About this exercise: For this exercise, output exactly and only the lines running from the one with "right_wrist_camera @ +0" through the final line of the data below, without pictures.

The data:
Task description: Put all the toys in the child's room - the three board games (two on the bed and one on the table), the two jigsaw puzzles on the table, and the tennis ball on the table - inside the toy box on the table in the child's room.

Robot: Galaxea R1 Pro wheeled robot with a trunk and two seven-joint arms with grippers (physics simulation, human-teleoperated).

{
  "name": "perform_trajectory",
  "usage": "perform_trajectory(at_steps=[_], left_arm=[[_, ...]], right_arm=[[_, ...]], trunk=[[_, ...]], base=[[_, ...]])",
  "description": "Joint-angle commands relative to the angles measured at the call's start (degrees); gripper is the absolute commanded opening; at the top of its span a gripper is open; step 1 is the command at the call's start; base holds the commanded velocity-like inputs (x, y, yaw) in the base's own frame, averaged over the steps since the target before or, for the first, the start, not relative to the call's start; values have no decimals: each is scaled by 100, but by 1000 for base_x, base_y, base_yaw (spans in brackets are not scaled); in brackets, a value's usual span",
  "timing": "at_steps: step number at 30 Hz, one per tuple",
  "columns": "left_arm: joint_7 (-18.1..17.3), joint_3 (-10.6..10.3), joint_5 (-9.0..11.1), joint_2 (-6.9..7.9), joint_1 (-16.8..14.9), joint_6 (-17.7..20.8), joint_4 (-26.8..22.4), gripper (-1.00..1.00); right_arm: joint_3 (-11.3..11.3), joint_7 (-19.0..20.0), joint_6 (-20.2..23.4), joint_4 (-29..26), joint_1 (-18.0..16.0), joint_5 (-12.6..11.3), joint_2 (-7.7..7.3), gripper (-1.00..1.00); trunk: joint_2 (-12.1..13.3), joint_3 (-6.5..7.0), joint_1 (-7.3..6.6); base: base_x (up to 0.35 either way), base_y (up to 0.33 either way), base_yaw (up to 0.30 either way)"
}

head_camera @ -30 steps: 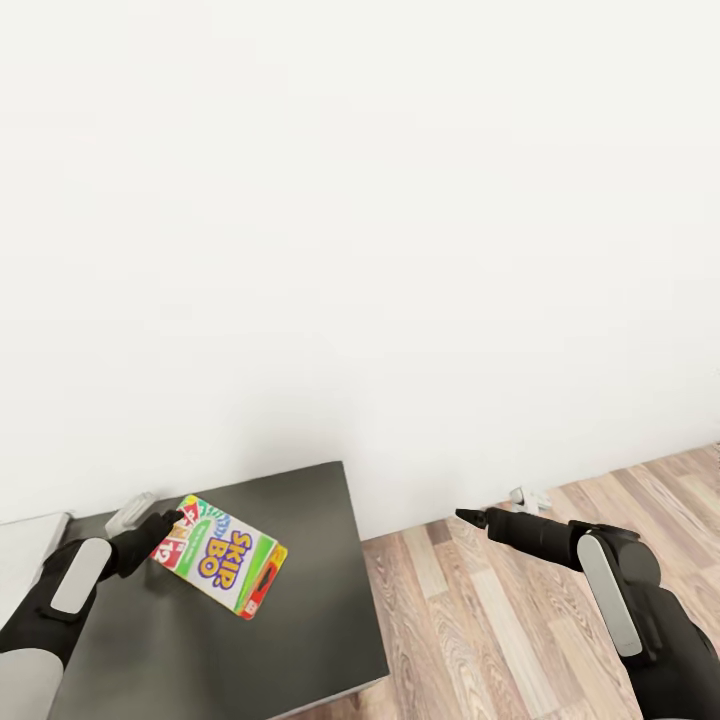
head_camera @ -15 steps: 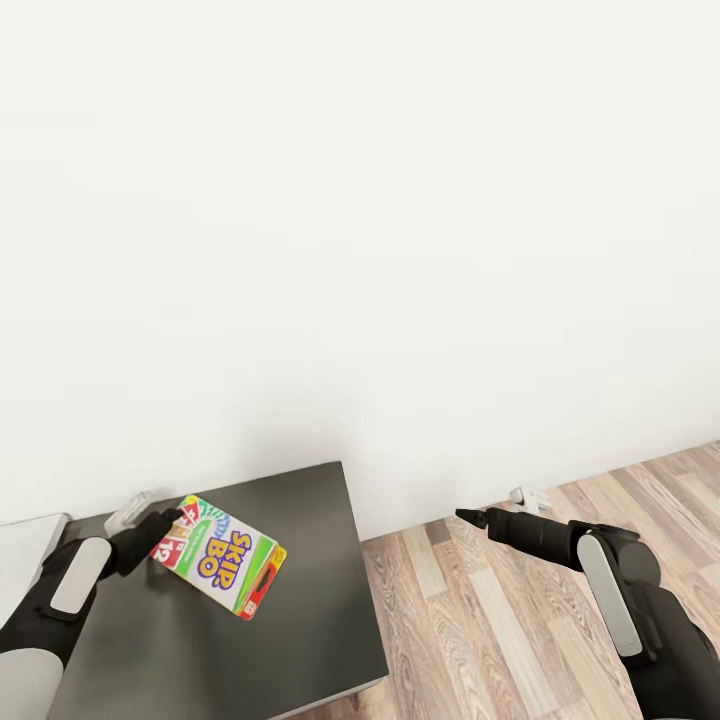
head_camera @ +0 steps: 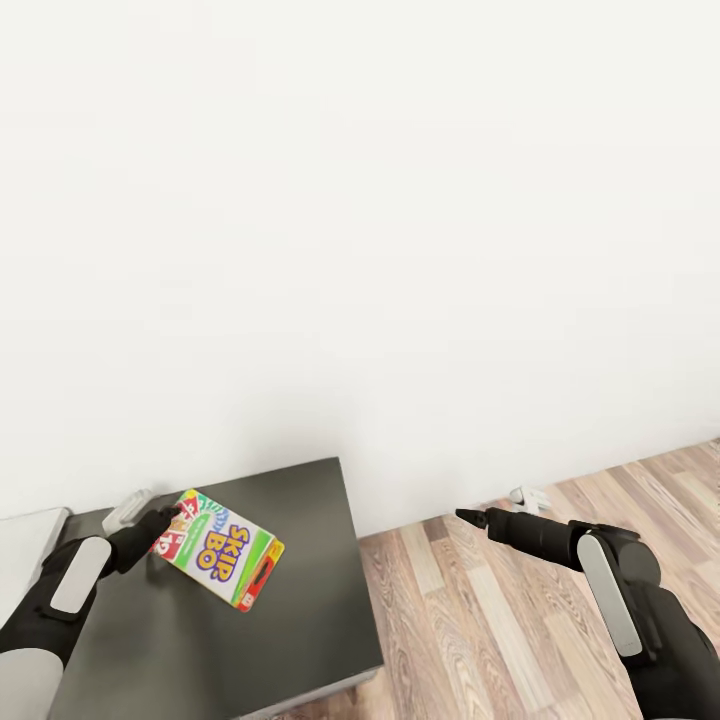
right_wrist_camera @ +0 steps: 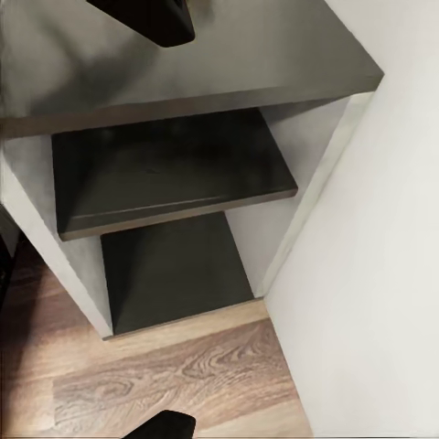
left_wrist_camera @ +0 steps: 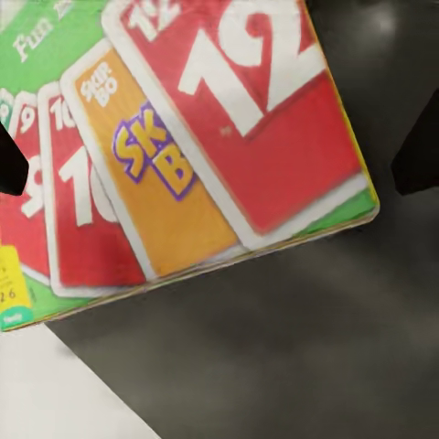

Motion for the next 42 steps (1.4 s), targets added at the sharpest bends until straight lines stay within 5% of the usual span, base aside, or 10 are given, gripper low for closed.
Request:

Written response:
right_wrist_camera @ +0 steps: 
left_wrist_camera @ +0 steps: 

Motion for the next 42 steps (1.4 s), targets added at the sharpest bends until straight lines stay within 5% of the usual span, base aside, or 10 are given, gripper low for closed.
Request:

The required output has been given in full.